◆ Directions: Looking through the data below, work out how many lines have the word "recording". Reply with that number only.
** Supplied records follows **
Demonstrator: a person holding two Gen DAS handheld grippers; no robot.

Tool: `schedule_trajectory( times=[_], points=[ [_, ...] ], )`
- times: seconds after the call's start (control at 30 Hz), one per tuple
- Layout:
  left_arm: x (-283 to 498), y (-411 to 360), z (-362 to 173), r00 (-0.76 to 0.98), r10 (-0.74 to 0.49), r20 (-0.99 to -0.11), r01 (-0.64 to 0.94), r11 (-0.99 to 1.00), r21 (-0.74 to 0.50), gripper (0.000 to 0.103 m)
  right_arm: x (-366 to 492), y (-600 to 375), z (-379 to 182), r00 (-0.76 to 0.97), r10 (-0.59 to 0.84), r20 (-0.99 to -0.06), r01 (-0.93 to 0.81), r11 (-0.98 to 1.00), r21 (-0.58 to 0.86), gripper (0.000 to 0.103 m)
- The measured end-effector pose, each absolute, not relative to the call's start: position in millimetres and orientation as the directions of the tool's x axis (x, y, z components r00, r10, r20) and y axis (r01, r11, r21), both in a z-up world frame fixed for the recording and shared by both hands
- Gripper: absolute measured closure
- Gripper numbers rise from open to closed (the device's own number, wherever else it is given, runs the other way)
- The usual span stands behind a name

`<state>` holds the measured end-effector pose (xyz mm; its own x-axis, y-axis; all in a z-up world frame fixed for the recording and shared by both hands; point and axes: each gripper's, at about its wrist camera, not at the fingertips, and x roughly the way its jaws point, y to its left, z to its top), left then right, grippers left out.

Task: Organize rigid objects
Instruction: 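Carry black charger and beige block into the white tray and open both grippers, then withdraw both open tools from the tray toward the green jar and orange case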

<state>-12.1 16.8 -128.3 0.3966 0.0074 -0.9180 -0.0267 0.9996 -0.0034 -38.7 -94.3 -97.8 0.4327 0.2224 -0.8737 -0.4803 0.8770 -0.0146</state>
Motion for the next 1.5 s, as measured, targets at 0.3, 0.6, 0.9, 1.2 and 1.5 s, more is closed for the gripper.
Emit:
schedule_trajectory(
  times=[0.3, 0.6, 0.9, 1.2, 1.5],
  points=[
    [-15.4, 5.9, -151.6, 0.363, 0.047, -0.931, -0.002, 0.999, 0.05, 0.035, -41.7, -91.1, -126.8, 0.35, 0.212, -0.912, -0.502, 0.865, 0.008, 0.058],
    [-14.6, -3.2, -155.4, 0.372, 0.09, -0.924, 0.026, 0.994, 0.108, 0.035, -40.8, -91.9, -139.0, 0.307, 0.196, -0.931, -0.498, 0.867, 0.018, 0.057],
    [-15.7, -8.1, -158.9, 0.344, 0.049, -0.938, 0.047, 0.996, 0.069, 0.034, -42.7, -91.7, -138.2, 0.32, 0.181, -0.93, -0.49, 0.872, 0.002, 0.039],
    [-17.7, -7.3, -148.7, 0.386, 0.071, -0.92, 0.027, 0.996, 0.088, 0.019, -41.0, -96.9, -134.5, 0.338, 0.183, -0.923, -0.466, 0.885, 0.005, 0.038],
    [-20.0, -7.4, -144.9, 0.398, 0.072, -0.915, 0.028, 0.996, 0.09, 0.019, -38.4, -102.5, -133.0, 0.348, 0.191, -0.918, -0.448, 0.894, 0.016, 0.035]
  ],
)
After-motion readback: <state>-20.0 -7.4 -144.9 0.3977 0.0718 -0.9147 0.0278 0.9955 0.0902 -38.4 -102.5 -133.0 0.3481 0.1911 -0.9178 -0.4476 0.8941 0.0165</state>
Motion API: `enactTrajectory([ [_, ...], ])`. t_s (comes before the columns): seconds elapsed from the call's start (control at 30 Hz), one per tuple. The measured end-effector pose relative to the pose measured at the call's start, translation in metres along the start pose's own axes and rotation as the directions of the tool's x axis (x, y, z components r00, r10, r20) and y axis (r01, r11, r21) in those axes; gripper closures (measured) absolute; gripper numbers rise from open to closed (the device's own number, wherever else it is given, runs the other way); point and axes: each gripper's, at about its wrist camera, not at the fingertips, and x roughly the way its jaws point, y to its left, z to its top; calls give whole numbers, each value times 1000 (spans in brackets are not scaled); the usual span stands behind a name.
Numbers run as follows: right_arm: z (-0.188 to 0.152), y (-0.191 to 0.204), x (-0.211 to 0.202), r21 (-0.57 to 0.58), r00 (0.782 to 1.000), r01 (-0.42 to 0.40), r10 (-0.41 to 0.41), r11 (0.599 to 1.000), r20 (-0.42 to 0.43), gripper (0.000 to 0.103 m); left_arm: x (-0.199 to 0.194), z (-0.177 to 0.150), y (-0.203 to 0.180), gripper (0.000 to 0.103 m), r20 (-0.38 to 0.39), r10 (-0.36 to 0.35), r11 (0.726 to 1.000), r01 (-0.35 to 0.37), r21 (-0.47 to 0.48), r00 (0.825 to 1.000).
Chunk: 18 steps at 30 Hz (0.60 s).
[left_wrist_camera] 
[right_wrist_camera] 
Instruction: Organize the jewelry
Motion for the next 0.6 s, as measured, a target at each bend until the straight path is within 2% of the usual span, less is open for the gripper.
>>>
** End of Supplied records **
◆ Exercise answer: 2